O detalhe que mais chama a atenção dos pesquisadores, porém, é o material usado para fixar as pedras. Estudos de dentes antigos mostraram que os especialistas maias preparavam misturas complexas à base de resinas vegetais, óleos e outras substâncias naturais. Esses compostos tinham propriedades antibacterianas, antifúngicas e anti-inflamatórias, o que ajudava a proteger o dente e a manter a inlay no lugar por longos períodos.
Muitas dessas pedras de jade e outros minerais permaneceram firmemente presas durante toda a vida da pessoa. Algumas continuam fixas até hoje em dentes recuperados por arqueólogos mais de mil anos depois da morte do indivíduo. A durabilidade do trabalho impressiona porque foi alcançada sem as ferramentas e os materiais que a odontologia moderna considera essenciais.

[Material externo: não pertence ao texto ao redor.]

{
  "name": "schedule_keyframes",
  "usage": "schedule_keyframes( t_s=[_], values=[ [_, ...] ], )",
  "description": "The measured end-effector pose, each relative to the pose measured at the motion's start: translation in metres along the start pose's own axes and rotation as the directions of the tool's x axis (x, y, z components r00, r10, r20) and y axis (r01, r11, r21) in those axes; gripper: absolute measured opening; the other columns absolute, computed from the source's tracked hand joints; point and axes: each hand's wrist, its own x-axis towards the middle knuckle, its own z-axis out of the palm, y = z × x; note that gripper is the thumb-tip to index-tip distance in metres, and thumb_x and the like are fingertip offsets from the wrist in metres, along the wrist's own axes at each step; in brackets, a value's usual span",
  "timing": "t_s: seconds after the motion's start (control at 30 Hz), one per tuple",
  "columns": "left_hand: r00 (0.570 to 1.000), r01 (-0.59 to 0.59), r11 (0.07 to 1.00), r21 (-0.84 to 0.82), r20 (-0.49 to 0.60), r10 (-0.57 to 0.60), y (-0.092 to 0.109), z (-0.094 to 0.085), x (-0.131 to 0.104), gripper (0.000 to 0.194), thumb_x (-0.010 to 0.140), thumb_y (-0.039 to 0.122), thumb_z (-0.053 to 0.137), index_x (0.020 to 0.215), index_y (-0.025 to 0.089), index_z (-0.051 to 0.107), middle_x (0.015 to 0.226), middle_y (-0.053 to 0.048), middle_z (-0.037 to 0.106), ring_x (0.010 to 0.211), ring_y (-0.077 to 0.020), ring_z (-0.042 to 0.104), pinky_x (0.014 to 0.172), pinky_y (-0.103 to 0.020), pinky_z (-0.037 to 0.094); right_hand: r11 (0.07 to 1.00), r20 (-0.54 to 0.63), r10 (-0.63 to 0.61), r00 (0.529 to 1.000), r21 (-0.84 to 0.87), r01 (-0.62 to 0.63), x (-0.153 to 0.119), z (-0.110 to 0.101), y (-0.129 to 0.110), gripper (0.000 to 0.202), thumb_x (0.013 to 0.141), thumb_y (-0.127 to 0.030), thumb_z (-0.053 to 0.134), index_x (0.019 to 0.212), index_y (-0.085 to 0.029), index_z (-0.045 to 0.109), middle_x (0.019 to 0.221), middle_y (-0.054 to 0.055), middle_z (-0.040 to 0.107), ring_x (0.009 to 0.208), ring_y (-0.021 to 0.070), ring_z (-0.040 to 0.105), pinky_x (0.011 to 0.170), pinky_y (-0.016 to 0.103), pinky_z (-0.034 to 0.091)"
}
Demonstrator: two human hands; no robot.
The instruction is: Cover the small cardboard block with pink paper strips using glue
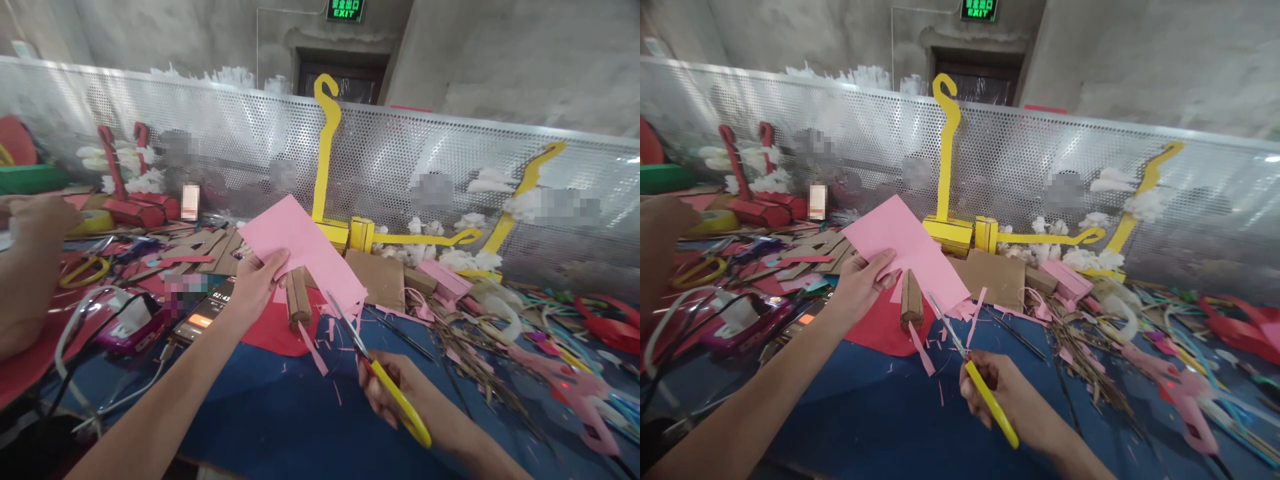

Muito antes da existência de brocas elétricas, cimentos dentários industriais e antissépticos industrializados, os profissionais maias já dominavam uma forma de odontologia estética capaz de resistir ao tempo. O resultado mostra um conhecimento prático avançado sobre o corpo humano, sobre materiais naturais e sobre técnicas de fixação. As peças encontradas pelos arqueólogos servem como prova concreta de que essa prática não era apenas decorativa, mas também funcional e duradoura. O cuidado com a precisão e com a escolha dos materiais revela um nível de especialização que ainda hoje desperta interesse entre cientistas e dentistas.